I'm using ~P5 fast-dividing (time to double ~ 1 day) HEK cells grown to about 90% confluence in a T75 flask. Cells were kept in DMEM (+high glucose, +glutamine) + 10% HI-FBS + Anti-Anti until the day of transfection (1 day after plating from thawed vial). On day of transfection, I changed to Anti-free media a few hours before transfection.
Transfection: Lipo 3000 protocol with 24ug total DNA (VSV-G, Pax2, and transfer plasmid expressing GFP and GOI, 2nd gen lenti system). Media was harvested about 48hrs after transfection. (Cells were bright green under fluorescence after 1 day, and media turned yellow around the harvest time).

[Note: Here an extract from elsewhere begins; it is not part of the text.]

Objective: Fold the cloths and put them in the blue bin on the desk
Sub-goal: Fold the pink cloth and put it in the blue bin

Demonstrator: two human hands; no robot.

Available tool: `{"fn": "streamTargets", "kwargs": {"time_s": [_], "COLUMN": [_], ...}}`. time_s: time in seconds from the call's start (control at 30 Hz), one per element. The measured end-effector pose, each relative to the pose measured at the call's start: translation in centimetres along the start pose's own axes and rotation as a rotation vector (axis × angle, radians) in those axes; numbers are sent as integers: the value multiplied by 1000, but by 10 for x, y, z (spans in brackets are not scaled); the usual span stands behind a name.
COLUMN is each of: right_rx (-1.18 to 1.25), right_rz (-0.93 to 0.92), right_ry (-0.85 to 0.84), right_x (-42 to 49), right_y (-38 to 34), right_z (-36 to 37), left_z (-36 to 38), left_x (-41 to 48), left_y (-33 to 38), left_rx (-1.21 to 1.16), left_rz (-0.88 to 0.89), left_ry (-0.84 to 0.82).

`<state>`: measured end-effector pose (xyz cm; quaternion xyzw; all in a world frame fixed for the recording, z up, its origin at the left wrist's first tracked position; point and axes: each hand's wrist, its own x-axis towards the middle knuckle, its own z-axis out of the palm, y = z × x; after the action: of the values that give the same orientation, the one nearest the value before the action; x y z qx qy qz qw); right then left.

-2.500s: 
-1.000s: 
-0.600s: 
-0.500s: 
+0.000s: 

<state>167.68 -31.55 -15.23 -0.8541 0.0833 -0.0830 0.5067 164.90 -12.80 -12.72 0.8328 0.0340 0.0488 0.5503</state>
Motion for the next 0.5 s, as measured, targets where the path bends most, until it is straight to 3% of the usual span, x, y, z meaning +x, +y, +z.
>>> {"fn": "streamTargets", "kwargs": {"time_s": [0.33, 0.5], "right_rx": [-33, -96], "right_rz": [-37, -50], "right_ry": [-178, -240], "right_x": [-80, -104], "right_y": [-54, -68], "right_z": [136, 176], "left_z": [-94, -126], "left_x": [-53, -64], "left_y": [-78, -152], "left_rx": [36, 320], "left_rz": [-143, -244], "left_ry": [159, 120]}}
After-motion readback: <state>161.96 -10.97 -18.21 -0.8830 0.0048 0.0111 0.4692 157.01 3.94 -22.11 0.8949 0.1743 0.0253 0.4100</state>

Media was spun at low-speed and supernatant (13mL total) was filtered (0.45 uM syringe filter) and spun in UC (using SW41Ti rotor x 25,000rpm, polyallomer UC tube) for 1 hour, 45 min. A very small yellowish pellet was observed. Media was decanted into bleach and tube held upside down onto a kimwipe for 3 minutes. I added 200uL of sterile PBS to the pellet and triturated gently - the pellet disappeared quickly. The PBS was left overnight at 4 degrees to complete resuspension. The PBS turned a little red because of residual media on the side of the tube.
Titer was still only about 1 x 10^7 whereas I want 10^8 - 10^9 as most protocols seem to promise.
Any ideas? Should I switch to the Roche Fusion HD reagent? Should I use serum-free media during transfection?